Получение калибровочных кривых детекции коклюшных антител проводили при помощи пулов сывороток крови детей, вакцинированных цельноклеточной противококлюшной вакциной. Всего использовали 4 пула сывороток с титрами антител в реакции агглютинации 1:10, 1:40, 1:160 и 1:640. Каждый пул включал в себя по 200 мкл сыворотки от 10 детей с соответствующим титром противококлюшных антител. Полученные пулы были тщательно перемешаны и в каждый из них внесли по 1 мкл концентрированного раствора азида натрия в ЗФР. Конечная концентрация азида натрия составила 0,01%. Анализ на антитела к коклюшу мы планировали выполнить в качественном варианте (протективный титр 1:160: да/нет). Предварительные испытания, а также опыт предыдущих исследований свидетельствовали о том, что чувствительность детекции антител будет достаточна для работы с сыворотками крови в титрах не более 1:40-1:80. Именно поэтому подбор условий для детекции противококлюшных антител производили в пределах этих разведений.
На стрипы из нитроцеллюлозной мембраны в дублях сорбировали суспензию клеток коклюшного микроба в концентрациях 20, 10, 5 и 2,5 МОЕ. Суспензию разводили в ЗФР, объем наносимой на подложку суспензии составлял 3,5 мкл. Стрипы высушивали при комнатной температуре в течение двух часов и помещали в лунки планшета, изготовленного из ABS-пластика. После часового блокирования 150 мкл раствора 1% БСА в ЗФРТ тест-полоски трехкратно промывали 300 мкл ЗФРТ и инкубировали со 150 мкл пулированных сывороток крови, разведенных в блокирующем растворе 1:20, 1:40 и 1:80 в течение 15, 30 и 60 мин. По окончании инкубации стрипы трехкратно промывали 300 мкл ЗФРТ и производили детекцию 150 мкл углеродного диагностикума в течение часа. Затем тест-полоски вновь промывали, высушивали и производили учет результатов (Рисунок 17).
При подборе наилучшей калибровочной кривой учитывали ее форму в диапазоне титров 1:40 – 1:160 – 1:640. Оптимальными условиями считали такие, при которых будет наблюдаться наибольшая разница абсолютных значений оптических плотностей для точек 1:40 и 1:640, а кривая будет наиболее равномерной. Степень равномерности оценивали по формуле Р=(ОП 1:640-ОП 1:160)-(ОП 1:160-ОП 1:40), чем меньше полученное число, тем более равномерный наклон кривой в целевом диапазоне.
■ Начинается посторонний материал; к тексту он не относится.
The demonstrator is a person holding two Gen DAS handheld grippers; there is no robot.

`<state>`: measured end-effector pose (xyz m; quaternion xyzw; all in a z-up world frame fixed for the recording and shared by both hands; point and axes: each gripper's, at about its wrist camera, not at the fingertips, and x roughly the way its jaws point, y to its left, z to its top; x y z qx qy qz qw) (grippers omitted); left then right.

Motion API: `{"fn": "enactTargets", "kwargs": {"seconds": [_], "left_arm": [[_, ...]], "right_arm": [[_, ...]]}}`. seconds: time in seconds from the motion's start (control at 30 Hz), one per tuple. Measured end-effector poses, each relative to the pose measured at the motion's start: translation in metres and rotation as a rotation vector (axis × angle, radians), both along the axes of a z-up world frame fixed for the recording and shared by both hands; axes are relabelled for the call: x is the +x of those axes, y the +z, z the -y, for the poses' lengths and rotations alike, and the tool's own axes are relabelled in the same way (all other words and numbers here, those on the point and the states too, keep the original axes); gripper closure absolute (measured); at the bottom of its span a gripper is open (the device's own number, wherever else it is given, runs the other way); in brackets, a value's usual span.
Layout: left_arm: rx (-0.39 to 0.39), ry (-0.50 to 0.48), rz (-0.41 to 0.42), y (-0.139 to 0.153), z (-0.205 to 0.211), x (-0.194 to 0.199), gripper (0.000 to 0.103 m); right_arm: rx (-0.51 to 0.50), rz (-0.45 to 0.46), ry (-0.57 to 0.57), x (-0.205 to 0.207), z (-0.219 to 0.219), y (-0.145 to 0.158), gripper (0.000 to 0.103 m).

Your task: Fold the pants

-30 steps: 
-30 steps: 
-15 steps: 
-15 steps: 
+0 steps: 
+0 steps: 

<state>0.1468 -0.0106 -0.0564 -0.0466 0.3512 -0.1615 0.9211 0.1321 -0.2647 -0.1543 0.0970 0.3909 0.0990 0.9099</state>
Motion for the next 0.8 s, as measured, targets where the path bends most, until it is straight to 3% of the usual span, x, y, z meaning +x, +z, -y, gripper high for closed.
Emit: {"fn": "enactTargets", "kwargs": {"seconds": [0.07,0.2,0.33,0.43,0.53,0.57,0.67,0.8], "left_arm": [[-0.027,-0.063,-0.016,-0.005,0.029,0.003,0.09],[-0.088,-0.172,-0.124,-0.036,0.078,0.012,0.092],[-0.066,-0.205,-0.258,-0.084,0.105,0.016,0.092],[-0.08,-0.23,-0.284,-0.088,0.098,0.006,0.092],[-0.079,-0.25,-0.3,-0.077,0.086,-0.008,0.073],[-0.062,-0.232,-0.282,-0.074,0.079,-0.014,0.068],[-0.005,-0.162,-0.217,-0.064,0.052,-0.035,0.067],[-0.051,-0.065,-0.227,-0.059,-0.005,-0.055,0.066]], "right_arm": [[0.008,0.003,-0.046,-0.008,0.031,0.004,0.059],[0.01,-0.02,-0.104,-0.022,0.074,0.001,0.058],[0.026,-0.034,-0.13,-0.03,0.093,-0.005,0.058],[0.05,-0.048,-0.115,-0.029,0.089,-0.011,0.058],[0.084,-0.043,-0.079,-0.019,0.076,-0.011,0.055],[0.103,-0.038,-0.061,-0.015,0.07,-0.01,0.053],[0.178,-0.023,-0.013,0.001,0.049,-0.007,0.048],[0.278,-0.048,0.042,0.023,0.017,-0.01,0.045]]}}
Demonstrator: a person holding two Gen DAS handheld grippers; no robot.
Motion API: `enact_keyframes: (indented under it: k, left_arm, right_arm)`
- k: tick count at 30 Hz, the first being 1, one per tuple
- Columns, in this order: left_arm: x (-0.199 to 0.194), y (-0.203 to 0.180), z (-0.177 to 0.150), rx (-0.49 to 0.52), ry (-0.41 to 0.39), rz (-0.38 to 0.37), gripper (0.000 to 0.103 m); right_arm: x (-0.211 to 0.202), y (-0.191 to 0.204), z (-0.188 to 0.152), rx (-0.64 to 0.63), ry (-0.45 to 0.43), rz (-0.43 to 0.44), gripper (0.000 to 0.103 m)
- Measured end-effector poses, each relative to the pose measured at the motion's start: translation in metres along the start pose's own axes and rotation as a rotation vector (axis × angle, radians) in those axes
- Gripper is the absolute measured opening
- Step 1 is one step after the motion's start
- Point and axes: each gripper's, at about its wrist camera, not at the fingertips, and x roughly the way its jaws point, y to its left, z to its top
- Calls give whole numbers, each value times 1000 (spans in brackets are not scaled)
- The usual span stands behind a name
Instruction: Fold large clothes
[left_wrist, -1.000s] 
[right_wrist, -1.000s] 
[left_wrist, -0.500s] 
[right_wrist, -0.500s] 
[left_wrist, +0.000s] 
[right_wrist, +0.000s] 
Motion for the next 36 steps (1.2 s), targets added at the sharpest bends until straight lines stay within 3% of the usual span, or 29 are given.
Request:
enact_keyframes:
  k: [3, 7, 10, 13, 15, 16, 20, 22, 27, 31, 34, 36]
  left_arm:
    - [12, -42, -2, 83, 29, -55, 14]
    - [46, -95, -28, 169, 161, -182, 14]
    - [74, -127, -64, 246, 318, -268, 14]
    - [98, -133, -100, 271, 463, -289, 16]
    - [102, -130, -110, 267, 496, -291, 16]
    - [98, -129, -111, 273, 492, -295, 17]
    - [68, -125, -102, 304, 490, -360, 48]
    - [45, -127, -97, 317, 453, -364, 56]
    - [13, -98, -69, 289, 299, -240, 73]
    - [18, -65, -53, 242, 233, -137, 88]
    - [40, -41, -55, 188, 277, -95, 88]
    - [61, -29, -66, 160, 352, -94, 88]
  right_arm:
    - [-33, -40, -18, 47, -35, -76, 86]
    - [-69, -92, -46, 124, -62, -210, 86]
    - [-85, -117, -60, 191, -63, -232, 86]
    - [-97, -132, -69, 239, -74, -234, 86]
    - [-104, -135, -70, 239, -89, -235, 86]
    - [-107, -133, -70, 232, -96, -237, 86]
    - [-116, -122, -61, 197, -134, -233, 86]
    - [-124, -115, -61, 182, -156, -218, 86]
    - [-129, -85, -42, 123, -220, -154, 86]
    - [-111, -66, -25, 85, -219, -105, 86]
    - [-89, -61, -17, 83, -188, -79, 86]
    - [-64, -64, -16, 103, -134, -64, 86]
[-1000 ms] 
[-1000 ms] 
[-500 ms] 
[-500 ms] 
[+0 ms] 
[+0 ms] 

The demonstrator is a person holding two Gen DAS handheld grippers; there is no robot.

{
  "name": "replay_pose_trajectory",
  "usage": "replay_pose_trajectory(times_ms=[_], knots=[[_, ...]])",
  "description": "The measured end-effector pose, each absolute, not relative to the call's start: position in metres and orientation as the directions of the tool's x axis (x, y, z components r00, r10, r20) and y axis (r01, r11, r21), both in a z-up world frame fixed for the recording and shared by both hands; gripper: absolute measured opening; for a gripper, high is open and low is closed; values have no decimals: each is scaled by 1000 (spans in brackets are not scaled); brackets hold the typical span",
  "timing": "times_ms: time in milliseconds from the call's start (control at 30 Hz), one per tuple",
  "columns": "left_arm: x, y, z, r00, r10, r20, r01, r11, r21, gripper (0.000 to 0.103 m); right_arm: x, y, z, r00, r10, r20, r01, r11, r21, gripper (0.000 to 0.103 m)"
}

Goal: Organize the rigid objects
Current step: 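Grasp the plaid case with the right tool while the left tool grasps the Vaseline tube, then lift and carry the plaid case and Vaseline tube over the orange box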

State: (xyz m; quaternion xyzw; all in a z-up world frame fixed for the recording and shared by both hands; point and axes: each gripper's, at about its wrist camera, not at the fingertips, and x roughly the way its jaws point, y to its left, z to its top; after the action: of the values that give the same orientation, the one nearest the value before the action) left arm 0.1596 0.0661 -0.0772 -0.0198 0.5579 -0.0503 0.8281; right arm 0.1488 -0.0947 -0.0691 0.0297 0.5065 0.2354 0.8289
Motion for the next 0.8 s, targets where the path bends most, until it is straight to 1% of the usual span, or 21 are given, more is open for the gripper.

Значение обоих параметров иллюстрирует рисунок 15.
Оба графика 1 и 2 прирастают практически на одинаковую величину, однако кривая 1 имеет одинаковый наклон на всем протяжении (показатель Р=6,2), график 2 на первом отрезке пологий, а на втором круто возрастает (показатель Р=47,1). Наличие пологих участков приводит к низкой разрешающей способности анализа, поскольку разница в значениях оптической плотности между соседними точка становится сравнима с вариацией значений оптической плотности для отдельной точки.
Наилучшие результаты был получены при получасовой инкубации твердой фазы, на которую сорбирована суспензия клеток коклюшного микроба в концентрации 20 МОЕ, с сывороткой крови в разведении 1:40 (Рисунок 16).